Geddie, who was born in Hamilton but has been a resident of St. Catharines since 1970, started curling at the St. Catharines Golf and Country Club in 1990. His involvement in the sport heightened when his daughter, Kate, tried to go into to a provincial junior curling event but her team couldn’t compete because it didn’t have a certified coach.
“I said, ‘This is stupid. I will get certified.’ I went through the Ontario curling certification program so they could enter the event. Along the way, I started to see teams from all Ontario descending on small towns and curling clubs and the competition was admirable. That led to us doing our first event.”
That event was the 2001 Canadian junior curling championships.
“There was bleachers on the outside sheets, CBC was here and it was just magic,” he said.
in 2007, the Canadian juniors were scheduled for Abbotsford, B.C., but the British Columbia organizers discovered the arena was doubled booked. With six months of lead time, Curling Canada asked St. Catharines to step in as hosts and once again Geddie served as the chair of the event.

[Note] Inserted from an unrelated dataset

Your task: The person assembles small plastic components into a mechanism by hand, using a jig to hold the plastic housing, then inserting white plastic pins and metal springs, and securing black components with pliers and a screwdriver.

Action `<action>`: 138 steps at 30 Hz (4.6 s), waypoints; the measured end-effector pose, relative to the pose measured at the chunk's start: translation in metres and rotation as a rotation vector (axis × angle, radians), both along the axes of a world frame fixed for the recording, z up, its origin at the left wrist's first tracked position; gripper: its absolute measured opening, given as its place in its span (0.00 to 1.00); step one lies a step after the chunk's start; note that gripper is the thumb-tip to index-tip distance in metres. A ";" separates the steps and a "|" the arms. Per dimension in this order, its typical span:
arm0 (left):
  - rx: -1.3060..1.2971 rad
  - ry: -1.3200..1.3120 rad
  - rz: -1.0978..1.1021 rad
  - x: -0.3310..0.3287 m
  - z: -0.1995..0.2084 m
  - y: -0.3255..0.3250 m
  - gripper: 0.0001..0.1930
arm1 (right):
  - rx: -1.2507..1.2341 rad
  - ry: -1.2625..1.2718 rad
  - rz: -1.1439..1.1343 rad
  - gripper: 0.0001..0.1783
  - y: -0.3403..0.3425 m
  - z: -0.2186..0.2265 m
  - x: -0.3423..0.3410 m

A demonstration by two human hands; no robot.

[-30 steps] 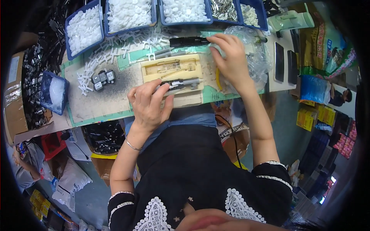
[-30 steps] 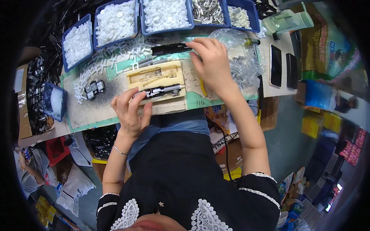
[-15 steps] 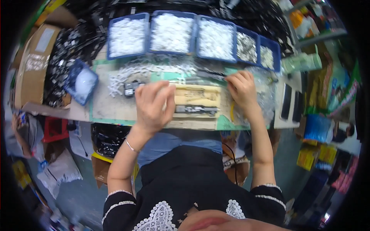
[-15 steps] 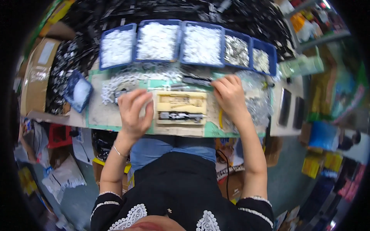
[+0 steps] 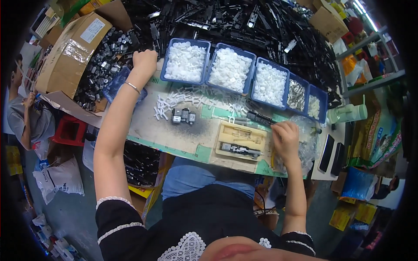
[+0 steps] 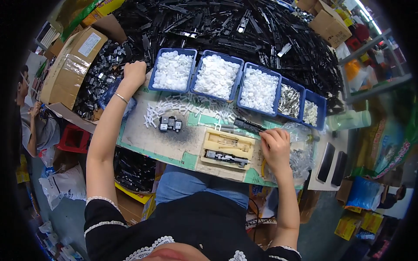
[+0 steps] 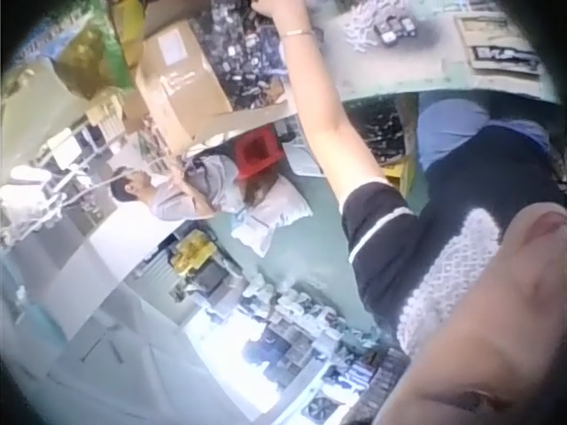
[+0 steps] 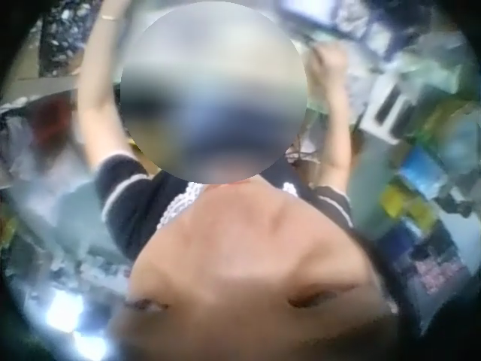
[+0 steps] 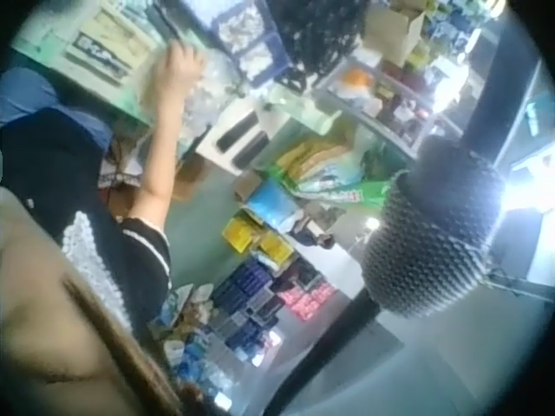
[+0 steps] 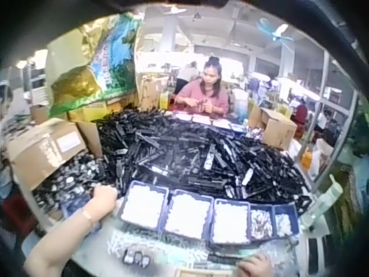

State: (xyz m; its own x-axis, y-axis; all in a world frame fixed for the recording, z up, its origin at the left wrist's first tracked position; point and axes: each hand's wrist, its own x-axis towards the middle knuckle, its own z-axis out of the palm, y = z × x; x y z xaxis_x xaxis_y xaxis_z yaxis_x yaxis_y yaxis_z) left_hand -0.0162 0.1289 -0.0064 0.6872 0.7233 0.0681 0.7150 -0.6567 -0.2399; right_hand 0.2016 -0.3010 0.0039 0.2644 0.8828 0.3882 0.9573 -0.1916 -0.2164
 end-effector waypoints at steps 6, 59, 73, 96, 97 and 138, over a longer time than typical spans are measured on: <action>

“The nice thing about juniors is the enthusiasm of the kids plus you’re doing both men’s and women’s events. You have a significant number of athletes from every province and territory in Canada so it becomes a pretty extravagant affair.”
Next up was the Scotties Tournament of Hearts in 2017 with Geddie, Daniel Frans and Keith Shaver acting as vice chairs.

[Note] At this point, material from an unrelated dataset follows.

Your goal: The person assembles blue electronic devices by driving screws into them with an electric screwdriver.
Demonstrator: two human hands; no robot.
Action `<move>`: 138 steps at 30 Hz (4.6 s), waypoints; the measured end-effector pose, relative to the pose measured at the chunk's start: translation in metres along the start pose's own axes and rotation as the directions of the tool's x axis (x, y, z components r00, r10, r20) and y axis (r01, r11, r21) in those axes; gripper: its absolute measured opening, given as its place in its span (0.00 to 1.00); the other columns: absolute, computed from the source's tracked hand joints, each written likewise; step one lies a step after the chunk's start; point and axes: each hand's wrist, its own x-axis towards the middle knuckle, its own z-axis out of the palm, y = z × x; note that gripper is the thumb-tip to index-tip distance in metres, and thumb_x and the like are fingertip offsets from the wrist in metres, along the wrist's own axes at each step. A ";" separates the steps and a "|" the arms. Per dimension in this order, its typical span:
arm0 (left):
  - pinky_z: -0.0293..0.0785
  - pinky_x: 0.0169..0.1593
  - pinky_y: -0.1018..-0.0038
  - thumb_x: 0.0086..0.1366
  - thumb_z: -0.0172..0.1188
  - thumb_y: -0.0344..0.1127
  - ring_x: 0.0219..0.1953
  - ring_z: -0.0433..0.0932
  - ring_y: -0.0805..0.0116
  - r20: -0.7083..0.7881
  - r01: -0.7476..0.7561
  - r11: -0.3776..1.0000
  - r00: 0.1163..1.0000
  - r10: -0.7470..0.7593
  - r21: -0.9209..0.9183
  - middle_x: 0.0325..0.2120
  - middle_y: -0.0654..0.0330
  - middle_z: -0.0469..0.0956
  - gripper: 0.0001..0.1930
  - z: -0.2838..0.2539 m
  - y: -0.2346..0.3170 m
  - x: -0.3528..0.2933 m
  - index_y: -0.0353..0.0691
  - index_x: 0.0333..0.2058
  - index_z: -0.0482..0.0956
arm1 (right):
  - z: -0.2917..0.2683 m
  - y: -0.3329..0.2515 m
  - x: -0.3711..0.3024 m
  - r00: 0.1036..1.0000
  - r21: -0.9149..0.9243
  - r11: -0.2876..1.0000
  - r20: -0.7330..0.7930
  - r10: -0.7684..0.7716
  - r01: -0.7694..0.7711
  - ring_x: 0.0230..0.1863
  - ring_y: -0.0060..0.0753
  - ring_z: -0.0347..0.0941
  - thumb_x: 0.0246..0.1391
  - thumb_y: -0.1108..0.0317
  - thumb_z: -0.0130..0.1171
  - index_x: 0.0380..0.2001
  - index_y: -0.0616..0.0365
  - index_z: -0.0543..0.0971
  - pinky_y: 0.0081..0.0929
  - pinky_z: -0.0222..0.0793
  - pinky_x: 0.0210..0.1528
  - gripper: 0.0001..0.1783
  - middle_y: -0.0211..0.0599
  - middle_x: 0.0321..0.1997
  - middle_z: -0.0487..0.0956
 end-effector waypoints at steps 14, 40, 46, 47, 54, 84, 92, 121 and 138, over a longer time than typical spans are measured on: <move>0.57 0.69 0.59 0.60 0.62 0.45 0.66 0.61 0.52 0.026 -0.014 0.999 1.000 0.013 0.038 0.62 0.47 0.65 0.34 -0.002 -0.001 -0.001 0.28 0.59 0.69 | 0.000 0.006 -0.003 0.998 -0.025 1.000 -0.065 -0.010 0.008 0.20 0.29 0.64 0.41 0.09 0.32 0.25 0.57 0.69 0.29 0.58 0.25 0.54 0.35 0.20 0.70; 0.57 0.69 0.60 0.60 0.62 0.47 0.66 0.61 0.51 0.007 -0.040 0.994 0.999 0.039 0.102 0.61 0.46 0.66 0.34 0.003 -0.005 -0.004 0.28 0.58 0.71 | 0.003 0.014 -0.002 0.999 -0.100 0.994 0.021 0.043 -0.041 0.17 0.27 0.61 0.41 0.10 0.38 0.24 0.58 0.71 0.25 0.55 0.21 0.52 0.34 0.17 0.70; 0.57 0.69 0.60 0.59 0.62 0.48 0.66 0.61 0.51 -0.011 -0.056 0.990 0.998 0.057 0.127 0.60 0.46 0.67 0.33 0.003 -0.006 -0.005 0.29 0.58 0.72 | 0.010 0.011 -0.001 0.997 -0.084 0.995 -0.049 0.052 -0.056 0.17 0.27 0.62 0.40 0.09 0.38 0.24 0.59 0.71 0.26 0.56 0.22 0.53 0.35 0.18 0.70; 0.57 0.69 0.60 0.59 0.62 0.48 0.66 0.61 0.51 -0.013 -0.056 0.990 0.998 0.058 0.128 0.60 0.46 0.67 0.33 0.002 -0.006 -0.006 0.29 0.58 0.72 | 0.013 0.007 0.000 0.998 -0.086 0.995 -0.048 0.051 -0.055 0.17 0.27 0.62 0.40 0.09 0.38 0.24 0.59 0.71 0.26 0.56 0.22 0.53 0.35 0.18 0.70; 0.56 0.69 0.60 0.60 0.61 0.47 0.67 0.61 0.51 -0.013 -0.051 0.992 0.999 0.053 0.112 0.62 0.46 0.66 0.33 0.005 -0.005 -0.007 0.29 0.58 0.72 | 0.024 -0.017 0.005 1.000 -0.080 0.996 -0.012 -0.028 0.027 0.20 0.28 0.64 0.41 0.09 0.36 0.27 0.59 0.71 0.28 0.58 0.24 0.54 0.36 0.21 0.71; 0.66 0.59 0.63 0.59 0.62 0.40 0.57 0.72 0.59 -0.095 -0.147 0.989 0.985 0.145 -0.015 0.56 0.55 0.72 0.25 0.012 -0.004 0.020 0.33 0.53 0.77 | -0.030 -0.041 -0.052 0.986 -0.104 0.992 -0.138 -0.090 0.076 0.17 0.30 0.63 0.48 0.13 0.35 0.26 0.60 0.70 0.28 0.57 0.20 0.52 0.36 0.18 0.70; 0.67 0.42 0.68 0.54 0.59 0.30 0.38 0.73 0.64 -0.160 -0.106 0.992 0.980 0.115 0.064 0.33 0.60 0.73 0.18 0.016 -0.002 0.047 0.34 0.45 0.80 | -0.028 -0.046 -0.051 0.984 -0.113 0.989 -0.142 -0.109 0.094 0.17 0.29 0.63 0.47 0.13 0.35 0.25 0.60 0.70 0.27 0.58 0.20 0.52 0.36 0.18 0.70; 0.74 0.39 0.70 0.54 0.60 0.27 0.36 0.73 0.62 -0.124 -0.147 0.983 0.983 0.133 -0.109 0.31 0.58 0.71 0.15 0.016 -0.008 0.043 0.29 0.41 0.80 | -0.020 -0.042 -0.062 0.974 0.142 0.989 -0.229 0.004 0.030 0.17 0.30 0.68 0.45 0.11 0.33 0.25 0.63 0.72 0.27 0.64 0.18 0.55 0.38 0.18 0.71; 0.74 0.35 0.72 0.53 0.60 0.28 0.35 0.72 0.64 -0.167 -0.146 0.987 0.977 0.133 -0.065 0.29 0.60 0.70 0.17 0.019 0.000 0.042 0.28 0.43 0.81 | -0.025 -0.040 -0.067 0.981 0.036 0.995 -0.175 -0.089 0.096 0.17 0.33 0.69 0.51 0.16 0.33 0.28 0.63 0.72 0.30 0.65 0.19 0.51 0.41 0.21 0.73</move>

“The story on that was pretty simple. We never had an arena to hold an event of that stature so when the Meridian Centre was under construction Curling Canada was coincidentally holding their annual meetings in Niagara Falls. I contacted Warren Hansen who was the event guy at that time and I asked him to come over, see our arena and see what he thought. We did a site visit when it was still under construction and he said that it would be perfect. It was all the things they were looking for in a modern arena.”

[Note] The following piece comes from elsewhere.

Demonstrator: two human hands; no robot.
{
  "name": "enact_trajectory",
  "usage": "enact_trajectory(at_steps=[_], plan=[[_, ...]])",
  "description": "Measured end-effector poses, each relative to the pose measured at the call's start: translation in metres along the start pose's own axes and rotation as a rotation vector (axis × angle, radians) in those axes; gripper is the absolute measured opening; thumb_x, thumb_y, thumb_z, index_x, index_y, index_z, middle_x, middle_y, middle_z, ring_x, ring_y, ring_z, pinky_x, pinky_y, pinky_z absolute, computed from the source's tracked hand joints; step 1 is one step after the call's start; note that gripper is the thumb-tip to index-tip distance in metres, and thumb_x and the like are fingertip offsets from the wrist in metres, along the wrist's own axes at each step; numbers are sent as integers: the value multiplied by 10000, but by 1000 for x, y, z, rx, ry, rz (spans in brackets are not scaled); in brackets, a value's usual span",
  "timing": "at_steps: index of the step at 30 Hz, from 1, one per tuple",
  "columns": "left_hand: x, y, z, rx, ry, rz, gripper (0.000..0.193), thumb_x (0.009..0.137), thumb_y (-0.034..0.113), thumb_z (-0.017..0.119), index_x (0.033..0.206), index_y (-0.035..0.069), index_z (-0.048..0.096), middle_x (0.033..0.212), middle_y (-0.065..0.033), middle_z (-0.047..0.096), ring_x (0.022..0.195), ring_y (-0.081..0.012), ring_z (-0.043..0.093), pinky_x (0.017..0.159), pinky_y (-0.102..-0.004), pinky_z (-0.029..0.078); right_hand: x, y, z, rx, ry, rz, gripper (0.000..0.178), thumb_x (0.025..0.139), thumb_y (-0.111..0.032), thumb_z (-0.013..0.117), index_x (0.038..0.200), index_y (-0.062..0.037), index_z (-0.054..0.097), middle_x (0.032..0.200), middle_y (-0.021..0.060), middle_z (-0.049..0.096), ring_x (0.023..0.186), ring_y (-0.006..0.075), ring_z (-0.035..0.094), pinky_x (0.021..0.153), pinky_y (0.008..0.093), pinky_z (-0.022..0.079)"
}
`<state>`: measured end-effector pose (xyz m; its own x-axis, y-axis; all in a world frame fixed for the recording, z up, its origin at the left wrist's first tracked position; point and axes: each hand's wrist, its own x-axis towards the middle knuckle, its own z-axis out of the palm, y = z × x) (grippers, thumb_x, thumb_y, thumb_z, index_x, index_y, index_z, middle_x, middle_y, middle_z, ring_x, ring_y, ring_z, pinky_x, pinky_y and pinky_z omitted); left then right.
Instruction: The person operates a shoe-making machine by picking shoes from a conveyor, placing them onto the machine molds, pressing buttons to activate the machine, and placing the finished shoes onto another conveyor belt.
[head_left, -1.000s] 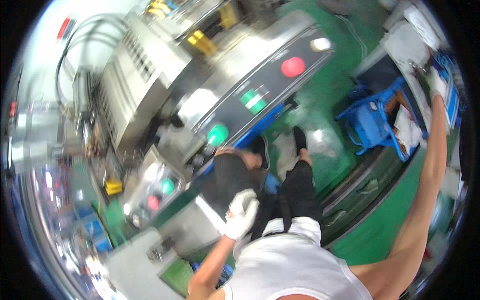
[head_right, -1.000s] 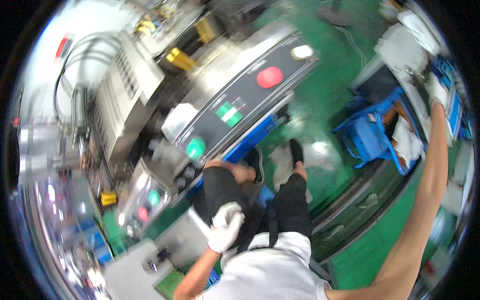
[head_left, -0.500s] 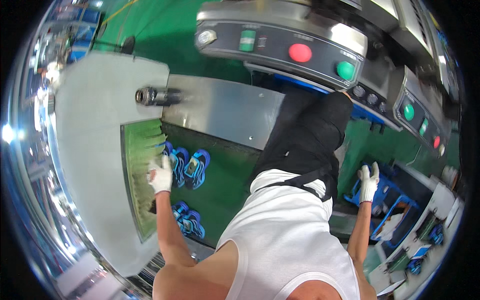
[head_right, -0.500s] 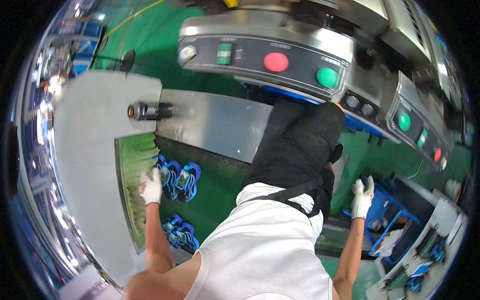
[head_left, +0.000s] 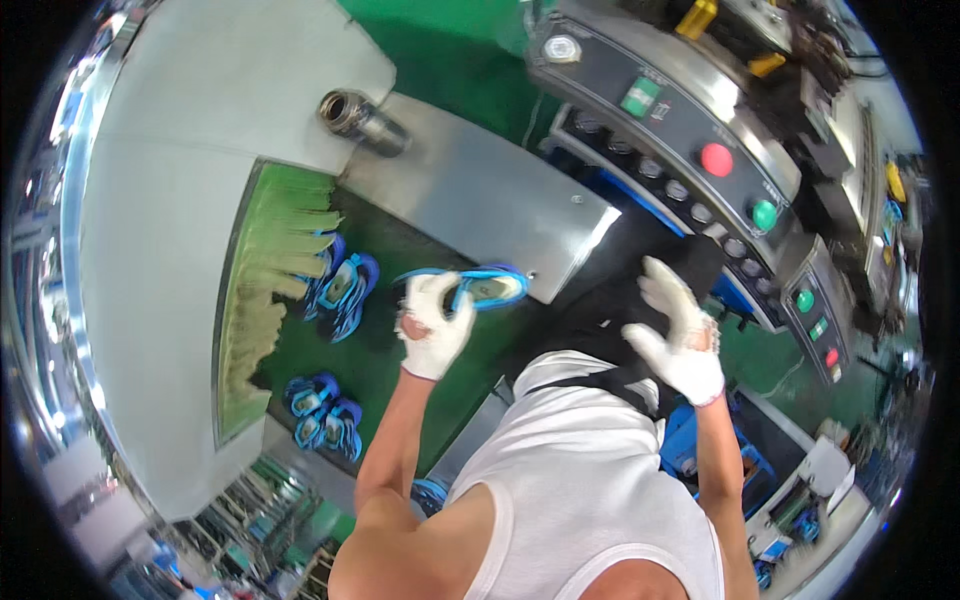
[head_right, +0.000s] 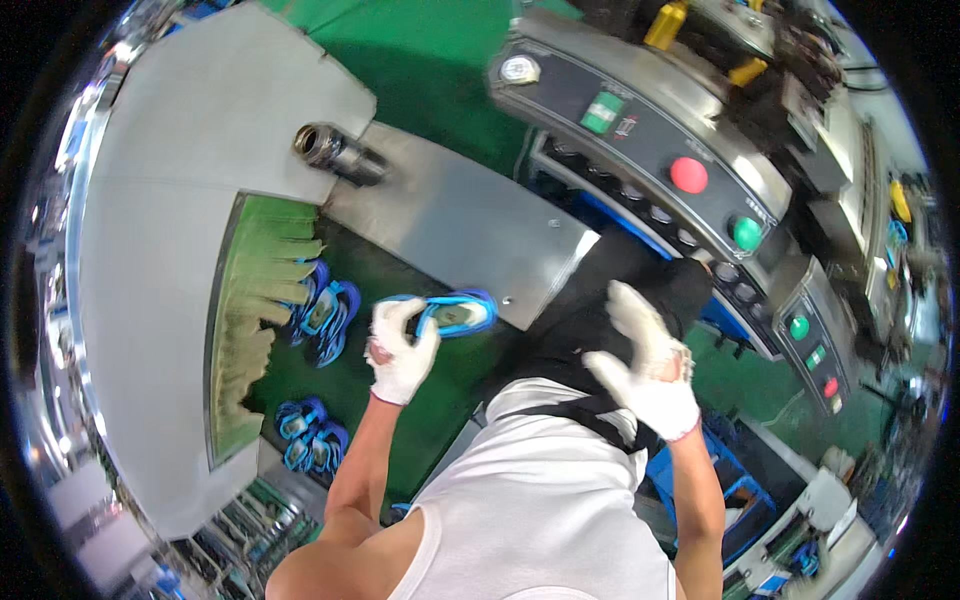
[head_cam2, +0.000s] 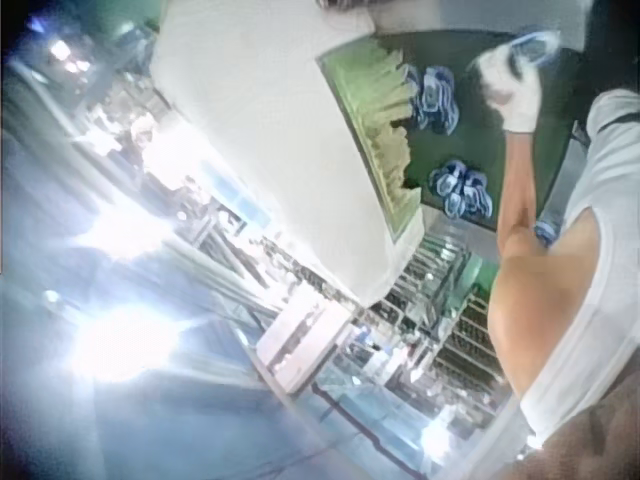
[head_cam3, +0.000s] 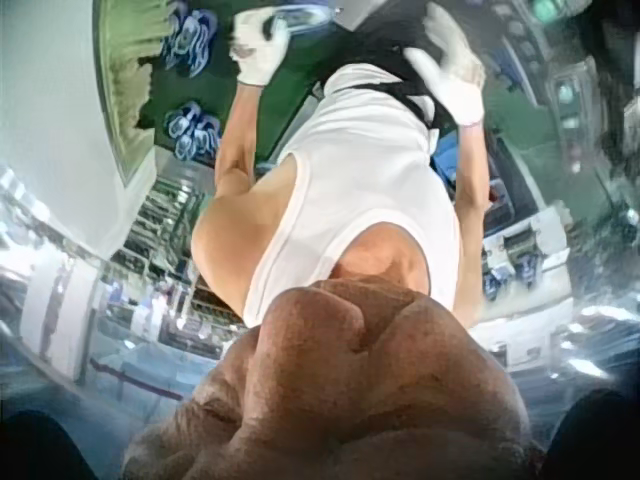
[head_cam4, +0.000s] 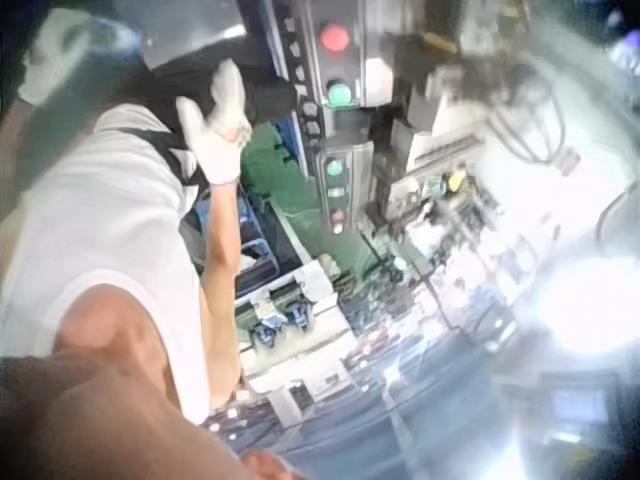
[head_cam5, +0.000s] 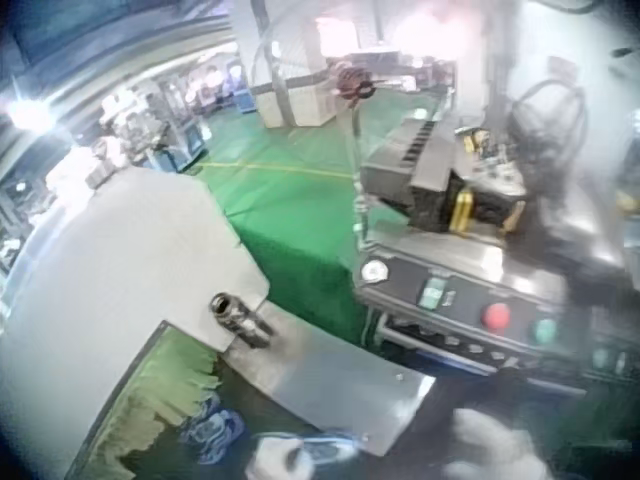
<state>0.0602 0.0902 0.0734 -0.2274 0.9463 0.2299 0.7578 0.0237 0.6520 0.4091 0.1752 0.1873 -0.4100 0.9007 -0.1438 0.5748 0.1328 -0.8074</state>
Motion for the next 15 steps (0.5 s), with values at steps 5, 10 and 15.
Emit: enact_trajectory(at_steps=[5, 10, 15], plan=[[73, 150, 62, -317, -256, 496, 334, 776, 65, 841, 1097, 82, 754, 1095, -146, 698, 984, -355, 709, 834, -451, 595, 27, 9, 18, -391, 41, -188, 730, 782, -197, 804, 1432, 16, 549, 1370, 239, 641, 1222, 409, 658, 1025, 466, 559], [130, 303, 105, -562, -506, 1019, 463, 757, 61, 880, 1191, 43, 719, 1202, -176, 698, 995, -344, 712, 845, -442, 600, -53, 39, -65, 75, 530, 117, 612, 827, -264, 821, 1353, -27, 615, 1212, 222, 720, 1060, 399, 730, 916, 439, 591], [159, 439, 142, -522, -487, 1223, 628, 769, 56, 871, 1351, 9, 638, 1378, -225, 642, 1261, -408, 632, 1076, -490, 509, -177, 81, -85, 755, 902, 417, 696, 833, -244, 866, 1428, -22, 581, 1291, 133, 693, 1177, 213, 658, 1017, 374, 528]])
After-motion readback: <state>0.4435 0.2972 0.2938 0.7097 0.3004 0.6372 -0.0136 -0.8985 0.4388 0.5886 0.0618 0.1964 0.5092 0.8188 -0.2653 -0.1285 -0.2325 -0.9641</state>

Geddie enjoyed the event immensely.
“I have a lot of admiration for the women’s game. They play much more of a tapping, more rocks in play strategic game while the men play more of an aggressive knock em out type of game.”
The highlight of his organizing career revolves around a Canadian curling superstar.
“I went to New Brunswick in 2000 to see how a junior was run and the final game had Brad Gushue from Newfoundland and it came down to the final shot. I was on the ice taking pictures and he told his teammates ‘I am pretty hyped up and I don’t want to throw this too hard’ and he came up short and didn’t get it into the house. They lost and he cried and he cried and he cried. He was a 16-year-old.”
Redemption came for Gushue in St. Catharines.
“We hosted in 2001 and Gushue showed up older and wiser and 17 and he won the gold medal on television right here on Sheet C. I put a gold medal around his neck and that was the highlight for me. It was seeing the transformation and shock in the previous year compared with the victory in the second year.”
Geddie, a long-distance runner who competed in 15 marathons and 35 triathlons, is now semi-retired but his firm, Geddie Advertising, still works with clients such at Brock and Farm Fresh Ontario. He teaches a learn to curl program and is the chair of the curling committee at the St. Catharines Golf and Country Club.
Geddie is honoured to be inducted into the hall.
“I am a little embarrassed more than anything. I am not a champion curler. I am an organizer and a backrooms guy. I don’t particularly want to be honoured but I think it is great that there is recognition for the sport and the events that we’ve done in Niagara.”
He feels he is accepting the recognition on behalf of everyone who helped stage the events.
“We had 350 volunteers for the Scotties and they came from 38 different curling clubs. I think that’s great when you can bring people together like that.”